Melbourne is one of Victoria’s biodiversity hot spots. The parks, gardens, streets & front and backyards provide a very diverse range of plant species that generate a myriad of habitats & niches for wildlife. High density urban developments & inner city renewal make it virtually impossible to grow trees in places that were once green & leafy. We rarely ever see the real costs of such developments.

In the past decade tree populations in many Australian cities have declined, particularly with the loss of private open space. While the costs, damage & nuisance values attributed to trees are widely known, the benefits they provide are often subtle & under-appreciated.

Urban vegetation provides economic & ecological services to society. They are assets which warrant the expenditure of resources such as labour, energy & water. Such expenditure is not wasted: trees & urban landscapes provide far more economically & ecologically than they use. In any comprehensive & fair calculation urban trees & landscapes are worth more than they cost.

* data-tracker

This article was originally published at  Read the original article –

Landscaping with young trees has been used to block off a road connecting with Ewart Street Dulwich Hill. It always looks good. Unfortunately one tree has been lost.

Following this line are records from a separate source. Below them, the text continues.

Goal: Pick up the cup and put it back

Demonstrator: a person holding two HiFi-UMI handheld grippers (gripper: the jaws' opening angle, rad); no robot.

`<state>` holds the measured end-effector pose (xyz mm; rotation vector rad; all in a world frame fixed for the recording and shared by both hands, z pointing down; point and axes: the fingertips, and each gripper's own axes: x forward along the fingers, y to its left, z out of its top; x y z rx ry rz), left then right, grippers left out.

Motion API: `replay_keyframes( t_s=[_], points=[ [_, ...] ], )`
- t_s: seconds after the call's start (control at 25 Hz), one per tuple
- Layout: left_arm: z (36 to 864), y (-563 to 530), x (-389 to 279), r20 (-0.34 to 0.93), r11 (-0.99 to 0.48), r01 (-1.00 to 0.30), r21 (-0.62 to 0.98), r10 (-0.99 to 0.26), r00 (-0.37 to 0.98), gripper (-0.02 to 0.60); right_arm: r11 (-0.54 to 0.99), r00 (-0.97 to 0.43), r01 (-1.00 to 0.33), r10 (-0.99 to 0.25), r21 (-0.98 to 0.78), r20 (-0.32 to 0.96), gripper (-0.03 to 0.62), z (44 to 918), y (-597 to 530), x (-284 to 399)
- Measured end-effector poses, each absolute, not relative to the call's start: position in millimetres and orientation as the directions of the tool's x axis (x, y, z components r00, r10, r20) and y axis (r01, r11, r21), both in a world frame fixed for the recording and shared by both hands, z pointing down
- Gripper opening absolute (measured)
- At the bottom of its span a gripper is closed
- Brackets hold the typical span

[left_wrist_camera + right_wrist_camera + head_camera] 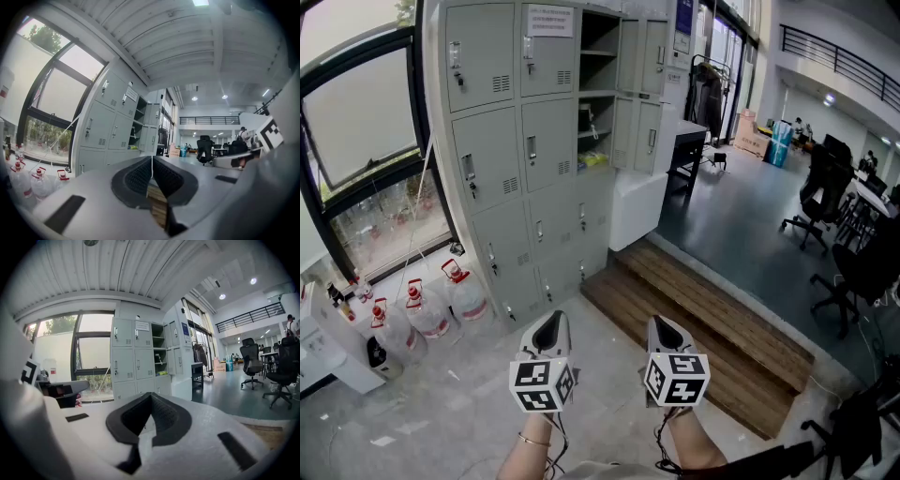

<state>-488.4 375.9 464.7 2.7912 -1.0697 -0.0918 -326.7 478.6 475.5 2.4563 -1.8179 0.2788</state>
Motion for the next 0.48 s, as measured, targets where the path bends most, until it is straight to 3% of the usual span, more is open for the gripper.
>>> replay_keyframes(
  t_s=[0.48],
  points=[
    [467.8,365.6,-499.7,0.001,-0.744,-0.651,0.152,-0.658,0.753,0.012,-0.322,0.305,-0.944,-0.935,-0.068,0.183,-0.008,477.1,470.7,-332.0]
  ],
)
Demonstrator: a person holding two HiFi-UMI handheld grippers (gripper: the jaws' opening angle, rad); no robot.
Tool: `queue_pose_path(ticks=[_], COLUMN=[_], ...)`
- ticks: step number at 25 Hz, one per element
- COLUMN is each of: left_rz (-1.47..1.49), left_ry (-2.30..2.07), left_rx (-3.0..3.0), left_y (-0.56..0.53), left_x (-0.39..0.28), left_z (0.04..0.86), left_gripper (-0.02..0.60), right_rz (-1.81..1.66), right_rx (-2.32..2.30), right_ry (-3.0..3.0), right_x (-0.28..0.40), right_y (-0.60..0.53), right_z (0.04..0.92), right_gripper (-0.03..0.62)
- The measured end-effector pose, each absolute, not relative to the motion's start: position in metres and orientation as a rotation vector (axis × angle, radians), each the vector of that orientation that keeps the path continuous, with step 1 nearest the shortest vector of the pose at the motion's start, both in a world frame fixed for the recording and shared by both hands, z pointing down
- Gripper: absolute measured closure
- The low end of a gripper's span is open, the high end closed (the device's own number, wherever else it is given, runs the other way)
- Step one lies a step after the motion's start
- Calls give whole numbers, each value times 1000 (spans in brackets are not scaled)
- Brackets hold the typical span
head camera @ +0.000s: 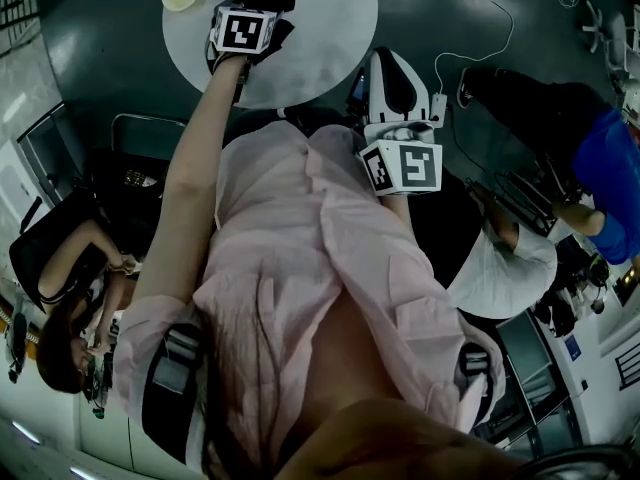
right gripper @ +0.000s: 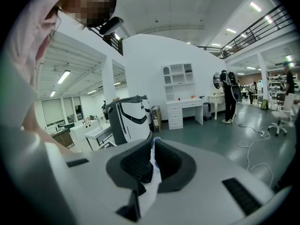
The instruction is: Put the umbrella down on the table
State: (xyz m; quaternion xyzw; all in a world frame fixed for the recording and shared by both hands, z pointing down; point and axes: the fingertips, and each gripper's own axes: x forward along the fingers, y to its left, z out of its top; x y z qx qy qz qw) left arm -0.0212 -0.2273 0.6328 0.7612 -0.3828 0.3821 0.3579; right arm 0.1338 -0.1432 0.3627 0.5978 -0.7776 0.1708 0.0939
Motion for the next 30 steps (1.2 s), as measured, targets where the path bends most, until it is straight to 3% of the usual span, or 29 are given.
queue_pose_path(ticks=[6, 8, 9, 11, 21, 30], left_rz=[730, 633, 587, 503, 178, 153], left_ry=[-1161, -1251, -1291, -1344, -1521, -1663], left_rx=[2019, 2031, 2042, 2070, 2241, 2215], left_y=[-240, -244, -246, -248, -220, -167], left_x=[-41, -51, -55, -60, -86, -129], left_z=[574, 548, 534, 507, 377, 341], left_gripper=[251, 453, 510, 550, 561, 561], right_rz=[494, 486, 482, 476, 450, 430], right_rx=[1756, 1749, 1746, 1737, 1680, 1587], right_ry=[-2327, -2338, -2344, -2354, -2414, -2487], right_x=[130, 128, 127, 125, 113, 94], right_y=[-145, -146, -146, -147, -152, -156], right_z=[360, 358, 357, 356, 351, 348], right_gripper=[551, 551, 551, 551, 551, 551])
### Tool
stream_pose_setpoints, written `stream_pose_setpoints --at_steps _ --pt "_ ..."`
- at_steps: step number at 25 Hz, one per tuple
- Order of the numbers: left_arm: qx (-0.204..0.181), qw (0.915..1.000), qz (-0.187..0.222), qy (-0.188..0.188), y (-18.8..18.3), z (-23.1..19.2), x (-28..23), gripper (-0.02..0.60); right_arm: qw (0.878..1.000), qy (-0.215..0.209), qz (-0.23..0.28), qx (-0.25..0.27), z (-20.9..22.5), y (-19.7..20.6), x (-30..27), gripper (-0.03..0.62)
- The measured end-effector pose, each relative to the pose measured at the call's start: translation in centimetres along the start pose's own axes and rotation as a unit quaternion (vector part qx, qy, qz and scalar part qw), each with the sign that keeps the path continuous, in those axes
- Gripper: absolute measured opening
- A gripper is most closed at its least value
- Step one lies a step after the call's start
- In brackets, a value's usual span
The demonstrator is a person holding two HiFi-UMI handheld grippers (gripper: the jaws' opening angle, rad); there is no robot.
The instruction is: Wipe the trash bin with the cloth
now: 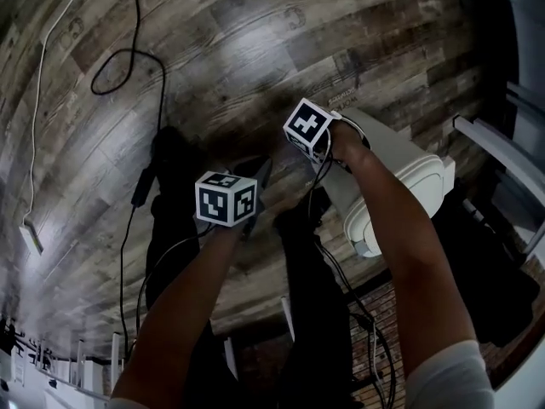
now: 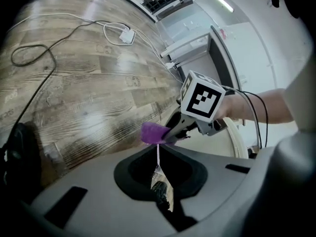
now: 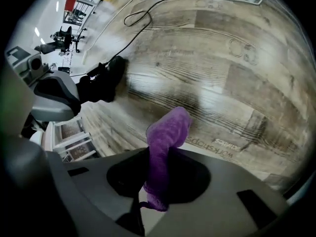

1.  Professor Nigel Tapper of Monash University, a speaker addressing the National Tree Symposium at Adelaide University of Adelaide said urban trees actually save lives during heatwaves. Treenet Director David Lawry spoke about stormwater being diverted from the gutter to street trees. A test is being done in Unley Adelaide to measure its affectiveness. …the devices could deliver up to 400 litres of water directly to trees during moderate rain, resulting in healthier trees, more comfortable urban environments & less stormwater getting to waterways & the sea. To me it makes absolute sense to channel rainwater from the gutter into the area around the street tree. To achieve this is quite simple & only requires a remodeling of the kerb.

The National Tree Symposium also discovered that proposed changes by the South Australian government to significant tree regulations will leave a large amount of existing trees unprotected by the equivalent of a Significant Tree Register.

2.  Darwin has a tree emergency on its hands with between 60-70 large Weeping Rosewood trees showing symptoms of fusarium wilt (a fungal disease not indigenous to Australia), which spreads by spores in the soil.  If this is the case, Darwin could lose thousands of trees within the coming decade.

3.  The ACT’s Council, the Department of Territory & Municipal Services has been ordered to improve upon their policy & procedures of public tree removal by becoming more transparent & accountable to the community. 20 – 40% of the ACTs 630,000 park & street trees are expected to be axed within the next 20 years.  I’d be very busy if I lived there.